(2日目:会社が嫌になって、もう、世界が終わればいい)

第108話:黒井先生、お願いします

 翌朝、九時前に起きた。

 会社、と思って慌て、ここはどこだと慌て、黒井を見て更に慌てた。僕に背を向けて、丸まっている。起こさないように慎重にまたいで、ベッドを降りた。今日は、落ちないように。

 湯で顔を洗って口をゆすぎ、勝手にタオルを借りた。ユニットバスの洗面台に来たついでに風呂の水を抜いて、以前自分で買った洗剤とブラシでバスタブを洗った。それから昨日まとめておいた洗濯物を洗濯機に突っ込んで、洗剤を入れた。音がうるさいから、回すのは黒井が起きてから。

 昨日飲み食いしたもののゴミもまとめて、冷蔵庫の中身を確かめる。紅ショウガと、笹かまぼこと、クリームチーズと、瓶詰めの海苔。僕がいない間よく一ヶ月暮らしてこれたものだ。

 玄関に無造作に置かれていたクリーニング屋の会員カードを見つけ、ああ、昨日のダッフルを出さなくちゃと思った。ズボンは洗濯できるけど、コートまでは無理だ。

 クリーニング、食材の買い出し、それからまた図書館で資料も仕入れたいし、出せるならゴミも出したい。雪はまだ降っているだろうか?

 昨夜のさまざまな混乱の後で、秩序回復への欲求が波となって押し寄せていた。とにかくリセットして、フラットな状態にしなくては。トーストとコーヒーでブランチをするまでに、それをしてしまおう。

 僕は上着とコートを着て、土曜なのにスーツで部屋を出た。湿った靴下と湿った靴が最悪だが、降り続いている雪を見たらどうでもよくなった。帰ってまた足を洗うしかない。

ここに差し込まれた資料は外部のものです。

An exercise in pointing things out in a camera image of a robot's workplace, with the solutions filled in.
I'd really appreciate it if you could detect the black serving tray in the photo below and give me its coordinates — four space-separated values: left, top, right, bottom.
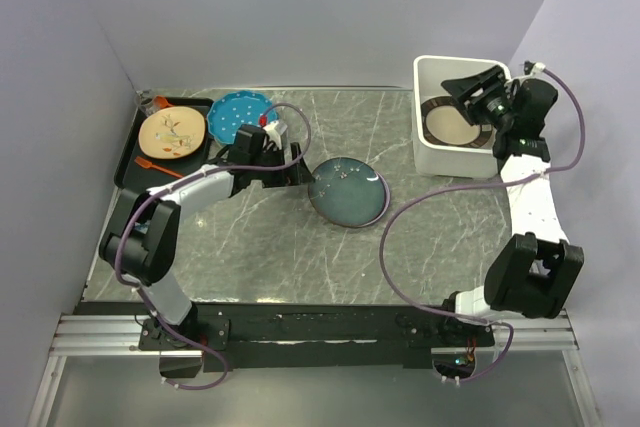
114 97 213 193

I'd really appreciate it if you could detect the dark blue floral plate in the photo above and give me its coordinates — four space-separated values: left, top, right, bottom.
308 157 391 228

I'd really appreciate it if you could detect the aluminium rail frame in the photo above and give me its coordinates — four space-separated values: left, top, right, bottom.
29 316 584 426

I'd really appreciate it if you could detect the brown rimmed beige plate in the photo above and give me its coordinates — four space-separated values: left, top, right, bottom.
420 96 493 149

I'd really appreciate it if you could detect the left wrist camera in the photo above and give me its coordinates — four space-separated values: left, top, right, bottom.
259 115 288 149

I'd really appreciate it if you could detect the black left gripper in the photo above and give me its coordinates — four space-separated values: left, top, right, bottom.
250 142 315 188

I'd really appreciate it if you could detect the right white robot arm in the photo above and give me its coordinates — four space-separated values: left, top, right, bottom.
437 62 584 345

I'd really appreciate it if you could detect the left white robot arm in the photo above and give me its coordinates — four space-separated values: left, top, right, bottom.
98 125 314 349

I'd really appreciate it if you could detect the orange plastic fork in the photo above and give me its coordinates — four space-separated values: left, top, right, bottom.
134 156 177 176

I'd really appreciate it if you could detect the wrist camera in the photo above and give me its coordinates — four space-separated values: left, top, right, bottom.
523 61 546 76
259 115 288 149

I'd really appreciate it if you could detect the floral beige plate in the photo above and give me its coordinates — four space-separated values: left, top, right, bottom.
138 106 206 160

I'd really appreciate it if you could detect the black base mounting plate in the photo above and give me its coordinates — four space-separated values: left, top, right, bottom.
74 300 496 373

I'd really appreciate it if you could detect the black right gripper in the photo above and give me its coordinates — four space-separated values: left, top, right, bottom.
440 65 515 131

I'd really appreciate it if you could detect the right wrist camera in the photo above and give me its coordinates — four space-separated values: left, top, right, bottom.
523 61 546 76

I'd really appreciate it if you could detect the clear glass cup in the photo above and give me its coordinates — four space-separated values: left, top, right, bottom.
135 92 157 116

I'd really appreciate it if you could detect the white plastic bin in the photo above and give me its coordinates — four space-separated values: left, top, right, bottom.
412 55 511 179

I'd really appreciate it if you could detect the orange plastic spoon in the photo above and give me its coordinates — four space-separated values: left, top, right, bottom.
151 96 173 113

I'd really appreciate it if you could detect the blue polka dot plate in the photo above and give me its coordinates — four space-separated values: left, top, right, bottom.
207 90 273 146

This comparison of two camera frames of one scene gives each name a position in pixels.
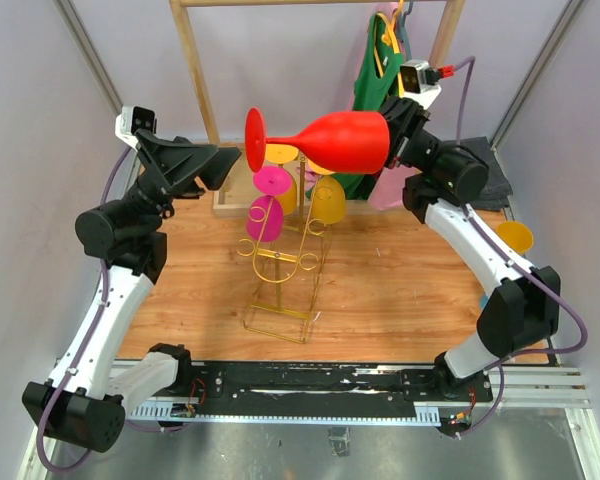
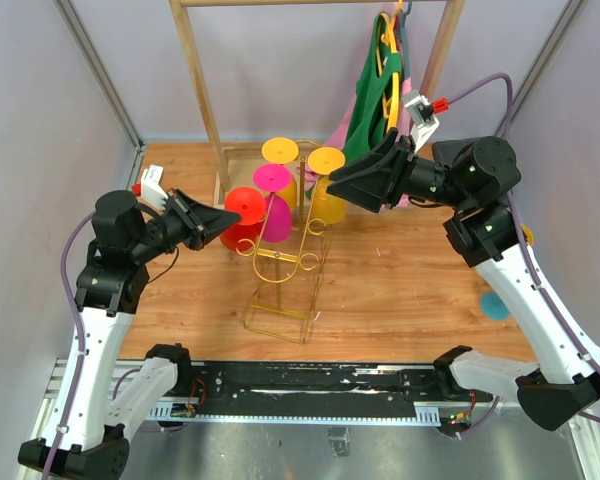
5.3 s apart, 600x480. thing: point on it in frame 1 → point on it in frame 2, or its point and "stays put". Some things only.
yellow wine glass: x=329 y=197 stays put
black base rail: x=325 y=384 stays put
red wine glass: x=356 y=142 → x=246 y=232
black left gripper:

 マンションのゴミ捨て場は土曜も開いていて、まずはゴミ捨て終了。あとは雪の中を歩いてスーパーと図書館を回り、住所の書いてないこのクリーニング屋を発見したらコートを出す。よし。

 

 雪の中を歩く人は少なく、僕は昨日のコンビニまでの小旅行?を思い出しながら、多少感傷的になって歩いた。

 黒井にとって僕とは、何なのだろう。

 一番訊いてみたいはずのことなのに、昨日は思い出しもしなかったし、っていうか、「俺のこと好き?」ってまともに訊けるはずもなく、そしてたぶん、僕は聞きたくもないのだ。

 今聞いたって、明日には、変わるかも。

 来月には、ホワイトデーには、違う人といるかも。

 僕はどんな永遠性を求めてるんだって話だが、それでも、聞かなければ、ブラックボックスに入ったままの情報なら、それでいいんだ。しなくてもいい一喜一憂はしたくない。

 ・・・。

 性懲りもなく、昨日黒井がどれだけ自分に触れたか、思い出したりしている僕がいた。だって、しょうがない。あの極限状態で裸で抱き合って以来、半月ぶりなんだから。

 ・・・。あ、あれも、思い出すと恥ずかしいな。

 でもそれより、昨日「好きなんだよ、山猫」と言われたその声を思い出すと、腹が透けるのを通り越して、ほとんどイッたかのような恍惚感。自分のことじゃないって分かってても、勝手に身体が震えた。あんなの、勘違いしたってしょうがない。僕はポケットに入れていた手を出して、冷たい空気にさらした。せめて思い上がったそのプラス分を元に戻したくて、体でマイナスを払わなくちゃ。ついでにまた指を噛むくらいでトントンかな。僕はまた赤くなってやたらカサついた左手の人差し指を噛んだ。感覚がなくて昨日ほど痛くないが、同じだけ穴が開けば、同じと見なされるだろう。痛むかどうかは主観の問題で、それなら痛みを感じないよう鍛えておけば、ボクサーが減量するみたいに有利になる。少し気が済んで空を見上げ、それから指に開いた穴を見て満足した。

 

 スーパーの中にそのクリーニング屋はあった。コートを出すと、代わりにYシャツを二着渡された。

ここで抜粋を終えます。